Most days I look at the mirrors in my daughter and I love what I see. Like me, but in her unique ways, she is immensely clever, creative, intuitive, and emotionally intelligent. She is a fabulous human being. I like spending time with her.

Sometimes, she lets me know that she really sees me and how I have tried so very hard to be a good mother.

For Mother's Day, she wrote me a thank you letter.

"Thank you.

Thank you for always being there for me whether I'm talking to you about boring everyday things or just sitting with me while I cry.

Thank you for putting up with my snobbiness and sarcasm.

Thank you for always trying. You may not be a perfect mother, but you try and that's good enough for me.

Thank you for putting up with my complaining and ungratefulness.

Thank you for letting me be who I am without question.

Thank you for always supporting me.

Thank you for being who you are.

Thank you for trying to grow and be everything you can possibly be.

Thank you for being so kind and giving to me, your friends and your community.

Thank you for telling me I'm smart and beautiful when I don't believe it.

And most of all thank you for giving me life and letting me be free.

I'm so sorry that you couldn't have had a mother like I do. I'm sorry your mother couldn't always give you what you needed.
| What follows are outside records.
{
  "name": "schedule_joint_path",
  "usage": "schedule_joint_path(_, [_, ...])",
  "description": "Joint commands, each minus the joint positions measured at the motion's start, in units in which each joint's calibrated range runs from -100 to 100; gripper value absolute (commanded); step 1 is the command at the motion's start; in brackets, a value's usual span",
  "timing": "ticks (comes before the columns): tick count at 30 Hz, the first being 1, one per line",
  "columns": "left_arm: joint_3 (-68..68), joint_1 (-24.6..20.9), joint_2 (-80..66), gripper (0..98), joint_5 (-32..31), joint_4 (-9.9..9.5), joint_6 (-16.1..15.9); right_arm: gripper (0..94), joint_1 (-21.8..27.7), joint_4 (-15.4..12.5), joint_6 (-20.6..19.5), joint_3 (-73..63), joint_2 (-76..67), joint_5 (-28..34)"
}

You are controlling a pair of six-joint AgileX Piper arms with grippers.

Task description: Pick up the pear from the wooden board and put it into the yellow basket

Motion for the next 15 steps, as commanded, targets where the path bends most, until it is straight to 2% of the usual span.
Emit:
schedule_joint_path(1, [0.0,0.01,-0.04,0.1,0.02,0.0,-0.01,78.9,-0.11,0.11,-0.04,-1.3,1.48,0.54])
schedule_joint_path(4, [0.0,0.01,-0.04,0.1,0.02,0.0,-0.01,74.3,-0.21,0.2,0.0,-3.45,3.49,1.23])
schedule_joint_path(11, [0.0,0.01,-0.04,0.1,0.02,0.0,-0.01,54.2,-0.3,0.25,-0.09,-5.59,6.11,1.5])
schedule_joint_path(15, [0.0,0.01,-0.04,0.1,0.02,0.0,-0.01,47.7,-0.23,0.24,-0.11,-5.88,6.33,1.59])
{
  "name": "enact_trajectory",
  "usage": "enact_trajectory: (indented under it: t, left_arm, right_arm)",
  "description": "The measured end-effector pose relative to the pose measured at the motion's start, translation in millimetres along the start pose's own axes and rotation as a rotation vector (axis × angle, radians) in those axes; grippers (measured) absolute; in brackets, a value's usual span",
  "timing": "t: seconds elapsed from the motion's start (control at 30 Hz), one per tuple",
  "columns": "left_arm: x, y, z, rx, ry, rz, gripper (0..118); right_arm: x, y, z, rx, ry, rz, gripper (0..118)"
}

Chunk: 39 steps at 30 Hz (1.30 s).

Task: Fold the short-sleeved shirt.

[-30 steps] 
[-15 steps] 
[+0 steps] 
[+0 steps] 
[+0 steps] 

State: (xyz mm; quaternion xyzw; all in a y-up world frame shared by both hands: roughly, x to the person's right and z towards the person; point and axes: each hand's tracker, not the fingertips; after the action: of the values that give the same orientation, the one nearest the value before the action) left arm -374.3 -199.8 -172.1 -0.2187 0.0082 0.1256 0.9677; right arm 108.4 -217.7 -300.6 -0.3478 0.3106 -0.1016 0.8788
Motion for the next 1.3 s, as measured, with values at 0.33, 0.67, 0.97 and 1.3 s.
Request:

And didn't always put you first like you put me first. I'm sorry she wasn't all she could be. But I know she loved you, just like you love me. And I think you should always try to remember that. And if she wasn't who she was, then you wouldn't be who you are, right? I know she loved you. And I love you, too. I could not ask for a better mother. Really.

I appreciate you. I appreciate everything you've ever done for me. I appreciate what you are."


Pretty amazing, especially the paragraph about my own mother. Another mirror that I am grateful for.